Regardless of what happens on the Democrat ticket, the increasingly aggressive early 2024 posturing among possible hopefuls on the GOP side suggests a growing view among Republicans that they can take the White House right back in 2024 after a disappointing November 2020 at the top of the ticket for the party.
If Trump runs again, most agree he will have no problem securing the nomination and would plow through the caucuses and primaries. But if he stays out of the race—instead choosing to influence everything from the outside, as many observers expect he might do—then there could be a similar situation to the 2016 arms race to the right that saw Cruz and Trump duke it out in the early and middle to later caucuses and primaries, ending with Trump’s victory in Indiana in early May 2016, which sealed the deal for him.
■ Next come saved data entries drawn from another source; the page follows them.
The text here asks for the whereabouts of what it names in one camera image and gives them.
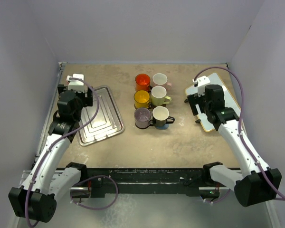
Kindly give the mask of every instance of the purple mug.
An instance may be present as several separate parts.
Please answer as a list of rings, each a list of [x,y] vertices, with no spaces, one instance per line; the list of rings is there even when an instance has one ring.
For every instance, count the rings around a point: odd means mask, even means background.
[[[138,108],[134,112],[135,125],[140,129],[145,129],[149,126],[153,126],[152,124],[152,115],[151,112],[147,108]]]

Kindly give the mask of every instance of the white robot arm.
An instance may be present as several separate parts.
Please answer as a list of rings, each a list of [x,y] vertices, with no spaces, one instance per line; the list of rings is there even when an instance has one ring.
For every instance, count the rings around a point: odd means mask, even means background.
[[[230,146],[241,169],[241,173],[230,170],[220,162],[204,165],[204,178],[209,182],[215,181],[222,183],[235,192],[237,200],[242,206],[249,206],[256,203],[272,200],[276,193],[265,181],[259,164],[265,173],[278,188],[281,181],[281,173],[278,169],[271,169],[269,165],[257,153],[245,132],[241,132],[246,144],[251,149],[253,155],[258,159],[254,162],[251,154],[243,145],[238,133],[239,118],[232,108],[225,107],[224,91],[219,85],[211,84],[206,76],[193,81],[198,88],[198,92],[188,96],[188,101],[193,114],[197,115],[196,106],[202,113],[205,113],[207,120],[214,125]]]
[[[73,78],[84,80],[84,76],[79,74],[74,74]],[[27,195],[29,195],[28,217],[36,221],[50,221],[61,197],[74,184],[87,178],[86,166],[72,162],[58,178],[52,181],[62,155],[70,146],[76,134],[75,130],[79,128],[81,110],[83,107],[93,105],[90,88],[86,93],[83,82],[70,80],[70,76],[67,80],[69,81],[68,86],[58,85],[58,110],[54,113],[46,145],[37,163],[21,187],[12,188],[9,192],[9,200],[18,217],[26,217],[25,202]],[[54,143],[56,144],[50,150],[49,147]],[[34,184],[31,186],[32,177],[35,173],[37,175]]]

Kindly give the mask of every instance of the mug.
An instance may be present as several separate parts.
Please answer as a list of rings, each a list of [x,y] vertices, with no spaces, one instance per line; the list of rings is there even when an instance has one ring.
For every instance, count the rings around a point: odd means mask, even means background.
[[[169,104],[172,98],[167,95],[167,90],[162,86],[153,87],[151,90],[151,102],[154,106]]]
[[[146,74],[139,74],[135,77],[136,82],[136,91],[144,90],[144,91],[150,91],[150,77]]]
[[[151,112],[146,108],[138,108],[134,112],[135,125],[140,129],[153,126],[151,120]]]
[[[152,80],[153,86],[163,86],[167,90],[172,89],[172,84],[168,82],[167,76],[162,73],[157,73],[153,75]]]
[[[134,94],[135,108],[149,108],[150,95],[147,91],[140,90]]]
[[[158,106],[153,109],[152,123],[156,127],[163,127],[165,124],[174,123],[175,118],[169,116],[169,110],[165,107]]]

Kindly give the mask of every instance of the white wall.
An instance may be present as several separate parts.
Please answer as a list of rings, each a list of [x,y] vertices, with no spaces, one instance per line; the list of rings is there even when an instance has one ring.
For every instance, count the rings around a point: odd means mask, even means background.
[[[0,228],[10,188],[29,169],[57,80],[58,63],[25,0],[0,0]]]
[[[229,62],[264,0],[34,0],[59,61]]]
[[[285,0],[265,0],[230,66],[244,86],[249,138],[281,171],[285,193]],[[276,205],[285,227],[285,202]]]

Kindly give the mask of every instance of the beige table surface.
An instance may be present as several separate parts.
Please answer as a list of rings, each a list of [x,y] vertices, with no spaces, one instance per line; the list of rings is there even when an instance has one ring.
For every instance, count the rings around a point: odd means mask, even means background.
[[[206,133],[195,123],[189,104],[184,103],[185,89],[192,85],[193,77],[210,65],[193,64],[67,64],[61,83],[67,75],[84,74],[93,87],[106,85],[112,90],[125,125],[125,131],[112,138],[81,146],[76,137],[63,155],[59,167],[70,162],[84,163],[89,168],[200,168],[204,164],[220,161],[227,167],[239,167],[229,146],[216,131]],[[217,72],[234,94],[229,74],[223,70],[208,70],[204,75]],[[134,126],[133,95],[135,76],[146,73],[152,77],[164,73],[173,84],[168,95],[172,103],[167,105],[175,123],[167,130],[149,127],[140,130]]]

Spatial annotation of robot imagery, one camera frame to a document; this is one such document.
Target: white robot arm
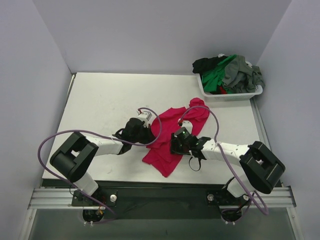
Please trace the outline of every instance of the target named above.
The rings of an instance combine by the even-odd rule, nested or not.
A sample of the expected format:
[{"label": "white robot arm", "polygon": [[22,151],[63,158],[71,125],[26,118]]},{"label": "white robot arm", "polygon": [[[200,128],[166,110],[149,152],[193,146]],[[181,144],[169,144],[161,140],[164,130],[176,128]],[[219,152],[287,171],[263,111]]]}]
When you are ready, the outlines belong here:
[{"label": "white robot arm", "polygon": [[[229,144],[219,142],[223,152],[231,164],[243,168],[245,174],[239,176],[244,186],[253,192],[258,190],[269,194],[285,171],[282,162],[262,143],[255,141],[252,145]],[[189,153],[199,160],[225,161],[218,144],[209,137],[199,139],[191,135],[186,127],[171,136],[170,149],[174,153]],[[246,192],[237,179],[233,178],[226,185],[227,191],[235,198]]]},{"label": "white robot arm", "polygon": [[74,132],[51,156],[50,164],[80,190],[92,196],[99,188],[87,172],[92,159],[100,155],[121,155],[129,151],[132,145],[122,143],[119,139],[130,143],[152,142],[155,137],[149,124],[151,116],[151,112],[144,111],[137,117],[130,118],[125,128],[109,136],[111,139]]}]

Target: white wall
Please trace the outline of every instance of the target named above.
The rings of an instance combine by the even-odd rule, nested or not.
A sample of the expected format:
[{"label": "white wall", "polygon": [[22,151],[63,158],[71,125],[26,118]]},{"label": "white wall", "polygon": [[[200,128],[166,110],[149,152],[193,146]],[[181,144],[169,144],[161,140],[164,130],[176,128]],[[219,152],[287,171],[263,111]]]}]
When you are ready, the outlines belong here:
[{"label": "white wall", "polygon": [[[71,79],[31,0],[0,7],[0,235],[18,238],[42,169],[39,143],[57,130]],[[44,151],[48,156],[49,147]]]},{"label": "white wall", "polygon": [[320,1],[293,0],[258,65],[259,109],[307,240],[320,236]]},{"label": "white wall", "polygon": [[194,60],[256,63],[291,0],[33,0],[72,72],[189,74]]}]

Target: laundry basket
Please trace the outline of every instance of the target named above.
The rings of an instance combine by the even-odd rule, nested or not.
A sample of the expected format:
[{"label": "laundry basket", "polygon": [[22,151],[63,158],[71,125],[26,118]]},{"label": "laundry basket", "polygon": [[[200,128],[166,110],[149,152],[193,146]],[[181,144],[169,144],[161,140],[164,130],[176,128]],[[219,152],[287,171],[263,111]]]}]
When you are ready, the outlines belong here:
[{"label": "laundry basket", "polygon": [[235,93],[235,94],[211,94],[209,92],[204,91],[204,87],[202,86],[201,77],[199,74],[196,74],[200,91],[204,96],[205,102],[225,102],[225,101],[243,101],[249,100],[250,98],[262,94],[262,86],[257,85],[255,86],[255,92],[248,92],[248,93]]}]

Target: white tabletop
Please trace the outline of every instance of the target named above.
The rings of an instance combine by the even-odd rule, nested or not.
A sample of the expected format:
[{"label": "white tabletop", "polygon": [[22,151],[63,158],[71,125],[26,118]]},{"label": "white tabletop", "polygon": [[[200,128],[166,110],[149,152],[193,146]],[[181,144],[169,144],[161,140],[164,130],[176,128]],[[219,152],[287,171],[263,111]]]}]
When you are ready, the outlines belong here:
[{"label": "white tabletop", "polygon": [[[192,98],[204,99],[196,76],[77,73],[58,131],[69,129],[90,130],[102,135],[114,134],[137,115],[137,108],[148,107],[161,114],[170,107],[188,106]],[[216,102],[208,106],[220,123],[218,141],[231,144],[252,144],[259,140],[249,100]],[[217,129],[210,115],[198,136],[213,137]],[[51,154],[68,138],[57,136]],[[202,160],[202,168],[189,168],[184,156],[169,177],[163,177],[152,165],[142,162],[149,149],[133,146],[123,155],[102,155],[93,159],[88,172],[100,181],[132,181],[154,183],[224,184],[232,174],[224,162]],[[49,161],[47,166],[59,174]],[[243,173],[234,166],[237,173]],[[55,179],[44,171],[43,179]]]}]

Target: black cloth
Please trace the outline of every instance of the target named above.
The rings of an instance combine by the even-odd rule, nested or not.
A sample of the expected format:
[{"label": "black cloth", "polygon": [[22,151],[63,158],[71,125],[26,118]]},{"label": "black cloth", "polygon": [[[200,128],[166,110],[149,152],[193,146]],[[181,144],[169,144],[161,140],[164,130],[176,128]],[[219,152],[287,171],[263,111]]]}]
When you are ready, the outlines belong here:
[{"label": "black cloth", "polygon": [[220,63],[222,60],[226,59],[227,56],[215,56],[212,58],[201,58],[196,60],[192,66],[193,66],[193,73],[194,74],[200,74],[202,75],[203,73],[209,71],[209,70],[213,70],[218,63]]}]
But Trump was not always a sure thing in 2016, and Cruz bested him in the Iowa caucuses back then. Trump went on to win the primaries in New Hampshire and South Carolina, but Cruz and Trump traded blows for months thereafter with Cruz winning Wisconsin and several other states while Trump won places like Florida and Alabama. Now former Ohio Gov. John Kasich, meanwhile, despite being nearly universally hated by Republicans for his sharp criticisms of Trump that continue to this day, even won his home state of Ohio in the GOP primaries—hanging in there alongside Cruz all the way to the end of the line in Indiana that year.
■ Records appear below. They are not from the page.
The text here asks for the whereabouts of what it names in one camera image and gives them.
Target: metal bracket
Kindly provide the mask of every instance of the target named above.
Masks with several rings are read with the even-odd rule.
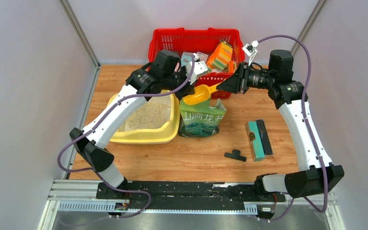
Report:
[[[60,201],[58,211],[78,211],[78,212],[127,212],[139,211],[137,208],[128,210],[117,210],[116,202],[111,201]],[[257,205],[244,204],[244,210],[183,210],[183,209],[146,209],[143,213],[181,213],[181,214],[228,214],[228,215],[257,215]]]

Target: black object
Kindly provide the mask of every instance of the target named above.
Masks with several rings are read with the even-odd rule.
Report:
[[[328,192],[330,192],[345,175],[345,172],[341,165],[331,165],[325,169],[328,177]],[[284,180],[288,194],[293,198],[321,194],[324,191],[321,168],[288,173]]]
[[[262,119],[256,120],[257,129],[259,130],[260,140],[263,146],[263,152],[265,157],[272,157],[273,150],[270,145],[269,135],[267,134],[267,129],[265,125],[265,121]]]
[[[168,182],[168,181],[132,181],[123,182],[126,190],[149,192],[151,203],[147,209],[180,210],[244,210],[244,202],[285,202],[280,193],[260,195],[254,184],[237,184],[228,186],[222,182]],[[108,188],[104,183],[98,184],[97,199],[130,200],[129,208],[142,208],[148,200],[147,195],[119,193]]]
[[[70,132],[71,140],[77,139],[84,132],[73,128]],[[114,156],[108,150],[95,146],[95,141],[89,141],[86,137],[74,143],[77,152],[98,173],[107,169],[114,162]]]
[[[274,216],[274,211],[273,212],[263,212],[261,208],[258,208],[257,215],[255,216],[262,218],[262,219],[271,219]]]
[[[292,79],[293,61],[290,51],[273,50],[270,53],[269,69],[257,69],[246,62],[240,63],[236,72],[218,85],[217,89],[231,93],[246,93],[249,87],[268,89],[268,95],[278,109],[282,104],[290,104],[302,97],[304,85]]]
[[[232,159],[235,159],[235,160],[246,162],[246,157],[241,156],[241,152],[237,149],[232,150],[232,153],[225,152],[224,156],[227,157],[227,158],[232,158]]]
[[[187,78],[185,67],[181,67],[179,72],[174,72],[177,64],[180,64],[178,54],[166,49],[161,50],[157,53],[153,62],[149,62],[142,68],[133,71],[126,79],[126,84],[137,89],[137,93],[160,93],[162,90],[172,91]],[[175,93],[175,96],[180,100],[184,96],[194,94],[194,85],[194,83],[193,85],[187,83],[181,90]]]

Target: yellow plastic scoop
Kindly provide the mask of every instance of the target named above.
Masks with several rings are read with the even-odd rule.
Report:
[[[213,86],[207,86],[207,85],[198,85],[194,88],[195,93],[192,95],[188,95],[183,97],[183,101],[188,105],[194,105],[201,102],[204,102],[209,99],[211,96],[211,93],[218,91],[217,86],[220,83],[213,85]]]

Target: wooden table
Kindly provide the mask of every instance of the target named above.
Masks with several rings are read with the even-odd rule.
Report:
[[[102,66],[85,124],[106,107],[120,91],[136,65]],[[219,124],[220,132],[208,138],[176,136],[159,145],[126,145],[110,142],[106,147],[115,155],[114,163],[128,180],[144,181],[219,181],[253,182],[265,173],[292,173],[298,170],[291,135],[267,91],[249,89],[223,100],[227,112]],[[252,160],[246,133],[247,121],[264,119],[274,157],[260,162]],[[247,162],[224,157],[232,149],[241,151]],[[77,154],[73,169],[88,167]],[[98,179],[91,171],[71,173],[70,179]]]

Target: teal box
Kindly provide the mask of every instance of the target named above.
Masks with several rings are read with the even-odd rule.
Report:
[[[248,121],[248,136],[252,147],[253,161],[261,161],[265,158],[262,140],[260,139],[259,129],[255,121]]]

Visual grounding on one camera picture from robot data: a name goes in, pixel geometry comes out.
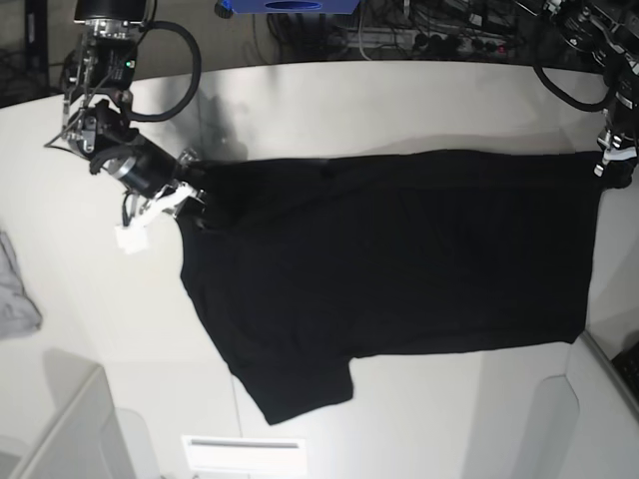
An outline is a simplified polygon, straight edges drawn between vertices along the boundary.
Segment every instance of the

In other words, there is a lot of time between now and 2024, anything can happen inside the GOP, and while a ton depends on what Trump decides to do. Assuming he does not run this upcoming race could become the biggest and most exciting GOP field ever—even more than 2016. The likely and possible candidates are also a lot more like Trump—back in 2016, there were establishment stalwarts like former Florida Gov. Jeb Bush and Kasich and others like them who ran. Rubio had just gotten done with his 2013 flirtation with open borders by pushing the Gang of Eight amnesty back then. But this time around, the candidates and the party seem to have forever changed thanks to Trump and whatever he decides to do—whether he runs or not—his imprint will be on whoever does run.
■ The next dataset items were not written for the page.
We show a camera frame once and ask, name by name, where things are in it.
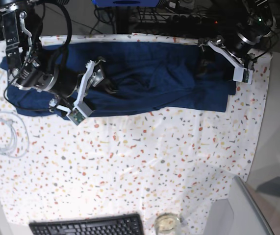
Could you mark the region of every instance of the table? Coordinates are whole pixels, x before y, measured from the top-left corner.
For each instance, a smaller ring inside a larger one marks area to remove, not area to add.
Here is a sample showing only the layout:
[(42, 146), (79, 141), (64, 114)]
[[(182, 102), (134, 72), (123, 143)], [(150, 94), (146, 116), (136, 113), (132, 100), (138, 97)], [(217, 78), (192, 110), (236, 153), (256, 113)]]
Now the table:
[[(64, 40), (42, 38), (45, 46)], [(74, 36), (72, 43), (95, 41), (197, 42), (133, 34)], [(0, 42), (0, 61), (4, 49)], [(79, 127), (56, 116), (20, 116), (27, 127), (29, 152), (21, 159), (0, 155), (0, 200), (8, 221), (23, 225), (138, 212), (150, 235), (156, 217), (172, 212), (181, 215), (183, 234), (202, 234), (211, 204), (228, 197), (233, 176), (248, 177), (270, 61), (270, 54), (259, 59), (253, 84), (238, 84), (225, 113), (165, 108), (89, 118)], [(14, 112), (2, 98), (5, 77), (0, 82), (0, 110)], [(7, 132), (0, 124), (1, 140), (6, 141)], [(17, 132), (25, 143), (20, 126)]]

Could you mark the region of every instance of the metal bracket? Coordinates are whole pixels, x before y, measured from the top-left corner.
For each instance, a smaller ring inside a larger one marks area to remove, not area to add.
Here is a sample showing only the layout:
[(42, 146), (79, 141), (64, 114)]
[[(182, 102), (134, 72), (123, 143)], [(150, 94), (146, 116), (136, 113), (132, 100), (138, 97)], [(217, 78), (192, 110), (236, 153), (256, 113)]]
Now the metal bracket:
[(31, 46), (32, 46), (32, 34), (31, 34), (30, 31), (28, 31), (28, 29), (25, 26), (24, 19), (26, 18), (26, 15), (27, 15), (27, 13), (25, 11), (22, 11), (19, 14), (19, 18), (20, 18), (21, 30), (24, 34), (27, 35), (27, 43), (28, 43), (28, 46), (29, 46), (28, 50), (29, 50), (29, 53), (30, 53)]
[[(67, 117), (75, 124), (79, 125), (86, 118), (88, 118), (93, 110), (83, 101), (84, 97), (87, 95), (87, 91), (91, 86), (94, 86), (96, 83), (101, 82), (104, 77), (95, 76), (94, 68), (95, 65), (99, 62), (95, 63), (94, 61), (89, 61), (86, 66), (86, 72), (82, 77), (80, 86), (77, 91), (77, 98), (73, 103), (73, 108), (70, 109), (63, 105), (58, 105), (56, 108), (67, 112)], [(50, 107), (54, 107), (57, 104), (56, 99), (52, 99), (50, 101)]]
[(233, 81), (244, 82), (252, 84), (254, 64), (253, 62), (249, 63), (249, 66), (246, 68), (243, 63), (240, 63), (223, 45), (224, 39), (222, 37), (217, 37), (216, 39), (202, 39), (199, 41), (199, 46), (211, 47), (215, 52), (223, 55), (233, 66)]

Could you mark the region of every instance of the blue box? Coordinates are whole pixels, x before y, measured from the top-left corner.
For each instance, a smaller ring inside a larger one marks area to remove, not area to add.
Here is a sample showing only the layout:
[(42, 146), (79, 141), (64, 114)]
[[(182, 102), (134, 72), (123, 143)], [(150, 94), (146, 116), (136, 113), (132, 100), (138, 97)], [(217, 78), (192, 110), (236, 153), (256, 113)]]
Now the blue box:
[(156, 7), (165, 2), (165, 0), (92, 0), (99, 7), (109, 6), (147, 6)]

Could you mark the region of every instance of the white cable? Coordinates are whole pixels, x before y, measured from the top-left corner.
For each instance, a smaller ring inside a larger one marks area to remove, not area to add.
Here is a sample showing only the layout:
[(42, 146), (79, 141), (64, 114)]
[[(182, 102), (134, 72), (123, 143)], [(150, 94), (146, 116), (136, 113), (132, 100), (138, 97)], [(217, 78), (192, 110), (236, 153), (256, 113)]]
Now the white cable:
[(2, 112), (0, 112), (0, 114), (12, 115), (12, 116), (18, 118), (22, 122), (22, 124), (23, 124), (23, 127), (25, 129), (25, 133), (26, 133), (26, 137), (27, 137), (27, 140), (26, 140), (27, 141), (27, 147), (24, 150), (24, 152), (21, 155), (12, 156), (12, 153), (17, 150), (17, 145), (18, 145), (17, 131), (16, 131), (16, 129), (13, 126), (13, 124), (15, 122), (13, 120), (11, 120), (11, 119), (5, 120), (3, 118), (0, 118), (0, 123), (3, 123), (4, 125), (6, 125), (10, 129), (10, 132), (11, 132), (10, 141), (4, 147), (0, 147), (0, 154), (6, 155), (9, 158), (15, 158), (15, 159), (23, 157), (28, 152), (29, 145), (30, 145), (30, 141), (29, 141), (29, 137), (28, 137), (28, 133), (27, 133), (27, 129), (26, 129), (25, 123), (23, 122), (22, 118), (20, 118), (17, 114), (15, 114), (13, 112), (3, 112), (2, 111)]

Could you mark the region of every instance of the blue towel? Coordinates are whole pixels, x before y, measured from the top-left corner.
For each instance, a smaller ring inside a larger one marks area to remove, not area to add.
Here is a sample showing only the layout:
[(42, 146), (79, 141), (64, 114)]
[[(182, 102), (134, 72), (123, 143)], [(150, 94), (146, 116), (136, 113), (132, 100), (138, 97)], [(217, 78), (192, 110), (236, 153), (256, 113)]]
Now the blue towel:
[[(106, 74), (119, 91), (107, 94), (92, 88), (86, 97), (95, 109), (91, 117), (135, 115), (164, 107), (225, 112), (228, 95), (235, 94), (236, 88), (235, 82), (226, 80), (232, 80), (232, 65), (215, 53), (206, 72), (199, 73), (200, 54), (197, 46), (167, 43), (71, 44), (67, 67), (85, 71), (89, 60), (96, 61), (99, 56), (106, 59)], [(0, 66), (7, 69), (5, 58)], [(10, 86), (8, 98), (21, 107), (46, 109), (53, 94)], [(20, 109), (17, 112), (32, 117), (52, 114)]]
Nominally speaking, both Iowa and New Hampshire offer easy opportunities for those pondering a future White House bid as Republicans can travel to both states between now and November 2022 to help down-ticket GOP candidates. In New Hampshire, Democrat Sen. Maggie Hassan (D-NH) faces a tough reelection bid, and both Democrat U.S. Reps. Chris Pappas (D-NH) and Annie Kuster (D-NH)—but especially Pappas—could fall to GOP challengers. Since the Granite State elects its governors every two years, too, the highly popular incumbent GOP Gov. Chris Sununu—who could still run for U.S. Senate against Hassan as many national Republicans hope he will—faces a reelection battle too.
In Iowa, Rep. Cindy Axne (D-IA) is the sole remaining Democrat in the state’s congressional delegation—so all GOP firepower is currently trained on her. But given the closeness of the wins last cycle of both Reps. Ashley Hinson (R-IA) and Miller-Meeks—but especially Miller-Meeks, whose victory national Democrats including House Speaker Nancy Pelosi attempted to overturn but then backed down from—those House seats present opportunities for 2024 hopefuls, as do both the governor’s race, where Reynolds faces reelection and the U.S. Senate race here where the future plans of longtime Sen. Chuck Grassley (R-IA) remain uncertain. Grassley is expected to announce whether he will stand for reelection next year or retire sometime in the fall. Either way, the race presents campaigning opportunities and a chance for possible future presidential hopefuls to build good will with the base on the ground in Iowa.